YOUR OBJECTIVE:
Copy out lines with the word "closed" from the material that follows.

THE DATA:
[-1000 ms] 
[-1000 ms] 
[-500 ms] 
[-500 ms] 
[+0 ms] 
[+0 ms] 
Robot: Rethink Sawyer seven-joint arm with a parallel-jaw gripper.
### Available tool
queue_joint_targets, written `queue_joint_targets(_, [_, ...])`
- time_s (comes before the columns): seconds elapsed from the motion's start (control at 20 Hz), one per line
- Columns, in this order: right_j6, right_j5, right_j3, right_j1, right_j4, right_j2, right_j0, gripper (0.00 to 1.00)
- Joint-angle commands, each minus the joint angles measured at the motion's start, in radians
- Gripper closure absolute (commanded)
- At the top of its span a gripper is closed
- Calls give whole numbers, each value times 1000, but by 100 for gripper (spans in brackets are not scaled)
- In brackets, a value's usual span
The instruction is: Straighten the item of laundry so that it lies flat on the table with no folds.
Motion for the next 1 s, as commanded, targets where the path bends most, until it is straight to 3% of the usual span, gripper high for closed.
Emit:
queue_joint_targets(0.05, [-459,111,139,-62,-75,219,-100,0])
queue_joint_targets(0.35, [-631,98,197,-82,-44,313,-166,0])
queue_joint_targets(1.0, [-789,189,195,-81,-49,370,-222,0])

OUTPUT OF THE EXERCISE:
- At the top of its span a gripper is closed
Motion for the next 1 s, as commanded, targets where the path bends most, until it is straight to 3% of the usual span, gripper high for closed.

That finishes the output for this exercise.